The Huduma Namba project later stalled for real, despite gobbling billions of Kenyan shillings. No reason was ever issued, even to date. Makenzi was more than elated, claiming Jesus infiltrated the database, and botched it.

"In Nairobi, government officials are quarrelling among themselves daily, asking what happened to their numbers. What they do not know is that the database vomited them out," Makenzi boasted.

The year 2019 was significant for another reason. It is the year Makenzi ran out of instructions from God. He issued a public notice of closure of his church, and indeed went ahead to close it down. He was engaging the final gear, the Shakahola gear.

On December 22, 2019, few days to Christmas, Makenzi staged a prayer rally in Kyaani Primary School. From the recordings of that day, Makenzi has already moved into the wilderness of Shakahola with a band of followers. He's chastizing men who have moved along with him to the wilderness minus their wives

He claims he has reports of not-so-nice happenings in the "jungle" where the men who left their wives behind were going for the women there. He was not going to allow that:

"Why have you left your wife in Egypt? Go back, and fetch your wife, because we will not allow you," he threatened.

On that day, Makenzi mocked the people he had left behind, saying they had been unchained but had refused to be free. He said all Jesus required of man is a voice, and he will eat and feed. He particularly mocked hawkers and private guards who engaged in the vanity of work.
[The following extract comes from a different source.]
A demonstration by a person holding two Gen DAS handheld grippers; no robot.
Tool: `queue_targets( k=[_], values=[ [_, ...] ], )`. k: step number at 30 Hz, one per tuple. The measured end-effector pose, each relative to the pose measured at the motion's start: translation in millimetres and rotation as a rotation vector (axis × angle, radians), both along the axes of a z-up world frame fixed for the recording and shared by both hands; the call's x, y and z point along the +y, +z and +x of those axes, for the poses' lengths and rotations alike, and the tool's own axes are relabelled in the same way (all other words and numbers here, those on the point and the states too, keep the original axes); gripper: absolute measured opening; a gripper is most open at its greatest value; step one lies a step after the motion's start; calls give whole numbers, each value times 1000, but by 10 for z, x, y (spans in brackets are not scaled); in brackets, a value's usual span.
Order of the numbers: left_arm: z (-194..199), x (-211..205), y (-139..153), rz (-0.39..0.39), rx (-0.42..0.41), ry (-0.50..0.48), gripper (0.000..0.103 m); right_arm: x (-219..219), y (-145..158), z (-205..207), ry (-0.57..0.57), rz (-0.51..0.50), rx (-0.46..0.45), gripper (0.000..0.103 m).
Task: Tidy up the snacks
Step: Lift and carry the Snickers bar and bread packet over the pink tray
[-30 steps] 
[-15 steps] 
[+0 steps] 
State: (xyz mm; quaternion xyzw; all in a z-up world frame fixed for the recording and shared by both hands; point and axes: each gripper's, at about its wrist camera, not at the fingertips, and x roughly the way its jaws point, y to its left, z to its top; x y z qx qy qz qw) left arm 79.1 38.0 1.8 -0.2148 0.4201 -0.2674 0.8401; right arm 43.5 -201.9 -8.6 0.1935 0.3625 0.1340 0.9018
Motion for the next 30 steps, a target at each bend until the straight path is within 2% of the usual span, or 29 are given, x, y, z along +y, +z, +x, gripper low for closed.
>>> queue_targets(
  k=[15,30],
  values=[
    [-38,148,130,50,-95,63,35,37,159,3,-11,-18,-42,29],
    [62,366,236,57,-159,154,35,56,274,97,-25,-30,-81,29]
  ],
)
Interior CS Kithure Kindiki inspects Paul Mackenzie's house in Shakahola forest, Kilifi County. [Marion Kithi, Standard]

"Look at him, askari gogo... slaving all day long under the sun, in heavy uniform. He still believes he must work to get food," he said, deliriously laughing them off.

"Kazi ya muhindi sio ya wateule, hizo ni kazi za kimataifa," he preached, while affirming that man's only purpose under the sun is to praise Jesus.

Francis E. A Owakah, a philosophy lecturer at the University of Nairobi says Makenzi made the most of the poverty and hopelessness of the people who listened to him. People without hope, he said, hang on to anything, especially if it comes with the promise of a better future.

"What is doom for you is hope to them, and unfortunately there is nothing you can give them in place of what they are getting from their pastors," he added.

It was "a form of mental slavery for the poor and the illiterate". The rich and educated among Makenzi's flock are outliers, he added, and were usually filling a void of "nothingness in spite of abundance."

In the interlude between the closure of the church and relocation to Shakahola, Makenzi preached on TV, and ventured as far away as Luanda in Kenya's Western region- 937 kilometres away, to cast his net wider.

His former faithful, and the new recruits he fished in countryside excursions, followed him to Shakahola where he met them with open arms, to their own end.

"When you look at me, do you see Makenzi or Jesus? Makenzi died a long time ago!" he'd once told his faithful in his characteristic sweet, beguiling Swahili diction.

In his scheme of things, they stood no chance.